It is common in the Brazilian Amazon for individuals to usurp land to deforest it and then officially claim it using false documents.

The approval of new indigenous lands “will help us take care of the climate, otherwise humanity will disappear due to our irresponsibility,” said Lula, 77, who ruled the country between 2003 and 2010.

“The indigenous people are not occupying other people’s land, they are only fighting to recover what was theirs and what the invaders took from them since 1500”, the year of the arrival of the first Portuguese colonizers in Brazil, added the head of state.

Some 800,000 indigenous people live in Brazil, the majority in environmental reserves that occupy 13.75% of the national territory, according to the last census in 2010.

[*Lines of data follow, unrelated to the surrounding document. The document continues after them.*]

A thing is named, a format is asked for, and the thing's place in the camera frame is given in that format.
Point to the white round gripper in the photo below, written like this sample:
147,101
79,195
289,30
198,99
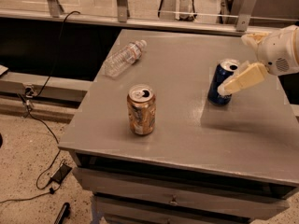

Shortly before beginning his term (2019-2022), Bolsonaro had promised “not to give another centimeter” to indigenous lands, and the approval process for new reserves was paralyzed for four years. Under his presidency, average annual deforestation in the Amazon also increased 75% over the previous decade.

But the official figures reveal that the government has a great challenge ahead.

Deforestation in the Amazon in February (322 km2) increased 62% compared to February 2022, a record for that month of the year.

Environmental organizations are for now patient with the new authorities, while they await the data of the dry season, which begins in July, when deforestation tends to increase.